Mixed moving average field guided learning for spatio-temporal data
Imma Valentina Curato, Orkun Furat, Lorenzo Proietti, Bennet Stroeh
TL;DR
This work addresses forecasting spatio-temporal data when the predictive distribution is unknown by grounding learning in influenced mixed moving average fields (MMAFs). It introduces a theory-guided ML framework, MMAF-guided learning, that uses a spatio-temporal embedding and a generalized Bayesian (randomized) estimator over Lipschitz predictors to produce ensemble, one-time ahead forecasts with a causal interpretation. The authors establish fixed-time and any-time PAC Bayesian bounds for data generated by $\theta$-lex weakly dependent MMAFs, and they derive practical embedding strategies and estimator designs (including a randomized Gibbs estimator) to optimize generalization performance. Validation on simulated spatio-temporal Ornstein-Uhlenbeck processes demonstrates that the resulting ensemble forecasts yield narrow interquartile ranges that contain the true test values and offer a transparent, causally interpretable forecasting framework for raster data cubes. The approach provides a principled path to non-vacuous generalization guarantees in dependent spatio-temporal settings and offers guidelines for selecting embeddings and hyperparameters to balance dependence structure and learning efficiency.
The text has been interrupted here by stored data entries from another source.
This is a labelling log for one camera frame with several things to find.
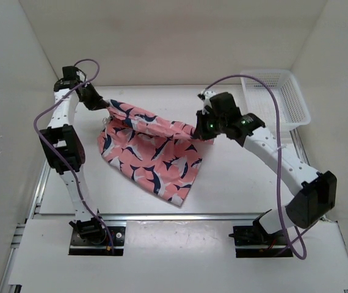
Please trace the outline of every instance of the wall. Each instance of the wall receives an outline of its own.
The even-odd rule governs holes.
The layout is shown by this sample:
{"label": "wall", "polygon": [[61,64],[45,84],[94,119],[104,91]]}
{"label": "wall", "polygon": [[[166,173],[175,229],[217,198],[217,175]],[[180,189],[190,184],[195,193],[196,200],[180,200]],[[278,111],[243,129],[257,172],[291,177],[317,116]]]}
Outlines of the wall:
{"label": "wall", "polygon": [[0,0],[0,279],[43,163],[32,127],[52,104],[55,74],[16,0]]}
{"label": "wall", "polygon": [[311,163],[338,178],[337,219],[348,251],[348,0],[328,0],[293,66],[312,122],[300,129]]}
{"label": "wall", "polygon": [[91,57],[96,85],[168,85],[290,68],[326,0],[20,2],[57,74]]}

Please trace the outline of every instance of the cloth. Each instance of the cloth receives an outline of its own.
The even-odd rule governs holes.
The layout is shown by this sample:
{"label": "cloth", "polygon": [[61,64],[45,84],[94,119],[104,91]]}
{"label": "cloth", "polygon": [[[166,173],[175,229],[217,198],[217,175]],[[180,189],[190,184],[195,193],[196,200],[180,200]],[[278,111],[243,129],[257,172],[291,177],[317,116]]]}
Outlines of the cloth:
{"label": "cloth", "polygon": [[110,117],[98,137],[104,160],[147,191],[181,206],[202,162],[194,127],[115,100],[109,104]]}

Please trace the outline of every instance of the plastic basket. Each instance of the plastic basket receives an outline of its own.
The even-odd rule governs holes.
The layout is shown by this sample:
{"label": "plastic basket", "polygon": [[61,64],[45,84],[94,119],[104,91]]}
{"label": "plastic basket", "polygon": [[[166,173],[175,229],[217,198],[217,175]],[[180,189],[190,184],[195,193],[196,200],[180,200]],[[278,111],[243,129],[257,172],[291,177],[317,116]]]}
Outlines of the plastic basket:
{"label": "plastic basket", "polygon": [[[266,83],[276,97],[280,112],[280,130],[290,131],[311,121],[295,76],[289,70],[244,70],[241,74],[254,76]],[[268,91],[249,78],[241,78],[247,110],[259,116],[270,130],[275,131],[276,112]]]}

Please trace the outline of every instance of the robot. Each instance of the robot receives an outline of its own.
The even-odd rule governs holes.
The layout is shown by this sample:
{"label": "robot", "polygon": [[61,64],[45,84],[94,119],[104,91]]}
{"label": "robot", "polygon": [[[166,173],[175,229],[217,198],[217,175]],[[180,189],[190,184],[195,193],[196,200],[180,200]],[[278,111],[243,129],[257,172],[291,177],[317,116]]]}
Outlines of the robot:
{"label": "robot", "polygon": [[[54,85],[55,103],[70,89],[86,81],[86,74],[75,66],[63,67],[62,71],[63,78]],[[274,135],[260,118],[251,113],[242,115],[233,96],[227,92],[216,94],[211,90],[202,91],[198,97],[204,102],[204,106],[196,113],[195,138],[208,140],[219,134],[225,134],[258,156],[277,173],[277,143]],[[72,170],[69,170],[42,139],[41,143],[49,166],[60,175],[68,189],[75,211],[75,219],[70,222],[73,227],[73,239],[77,236],[78,239],[87,241],[89,245],[102,245],[107,239],[108,229],[90,198],[83,174],[84,149],[73,128],[78,103],[83,103],[88,110],[106,109],[109,106],[94,86],[86,83],[64,99],[53,112],[48,127],[40,130],[45,140],[53,145],[71,165]],[[285,225],[287,228],[292,226],[308,228],[334,207],[336,177],[330,171],[320,173],[286,148],[281,149],[281,158],[281,179],[294,196],[290,203],[281,207]],[[234,229],[234,233],[230,236],[235,238],[236,242],[242,240],[242,245],[269,245],[276,239],[281,240],[281,229],[278,209],[273,209],[261,214],[254,220],[253,226]],[[110,233],[116,232],[113,227],[109,230]],[[107,251],[103,248],[100,253],[95,253],[110,255]]]}

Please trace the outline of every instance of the fabric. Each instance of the fabric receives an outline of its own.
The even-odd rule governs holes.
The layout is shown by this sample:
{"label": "fabric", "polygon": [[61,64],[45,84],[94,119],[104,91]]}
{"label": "fabric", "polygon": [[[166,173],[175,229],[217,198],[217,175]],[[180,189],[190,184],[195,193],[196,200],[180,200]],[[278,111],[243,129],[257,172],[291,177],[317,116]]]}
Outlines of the fabric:
{"label": "fabric", "polygon": [[147,191],[181,206],[202,162],[192,139],[194,127],[115,100],[109,104],[110,117],[98,137],[104,160]]}

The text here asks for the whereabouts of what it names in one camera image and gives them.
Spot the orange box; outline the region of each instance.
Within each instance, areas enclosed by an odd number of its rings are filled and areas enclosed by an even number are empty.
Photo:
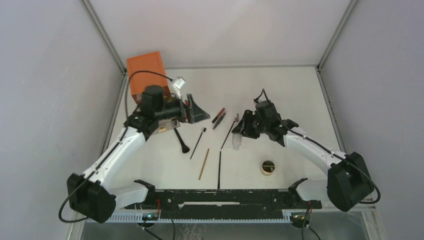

Overall, MMAF-guided learning contributes a theoretically grounded, causality-aware methodology for interpretable spatio-temporal forecasting with explicit uncertainty quantification.
Abstract
Influenced mixed moving average fields are a versatile modeling class for spatio-temporal data. However, their predictive distribution is not generally known. Under this modeling assumption, we define a novel spatio-temporal embedding and a theory-guided machine learning approach that employs a generalized Bayesian algorithm to make ensemble forecasts. We use Lipschitz predictors and determine fixed-time and any-time PAC Bayesian bounds in the batch learning setting. Performing causal forecast is a highlight of our methodology as its potential application to data with spatial and temporal short and long-range dependence. We then test the performance of our learning methodology by using linear predictors and data sets simulated from a spatio-temporal Ornstein-Uhlenbeck process.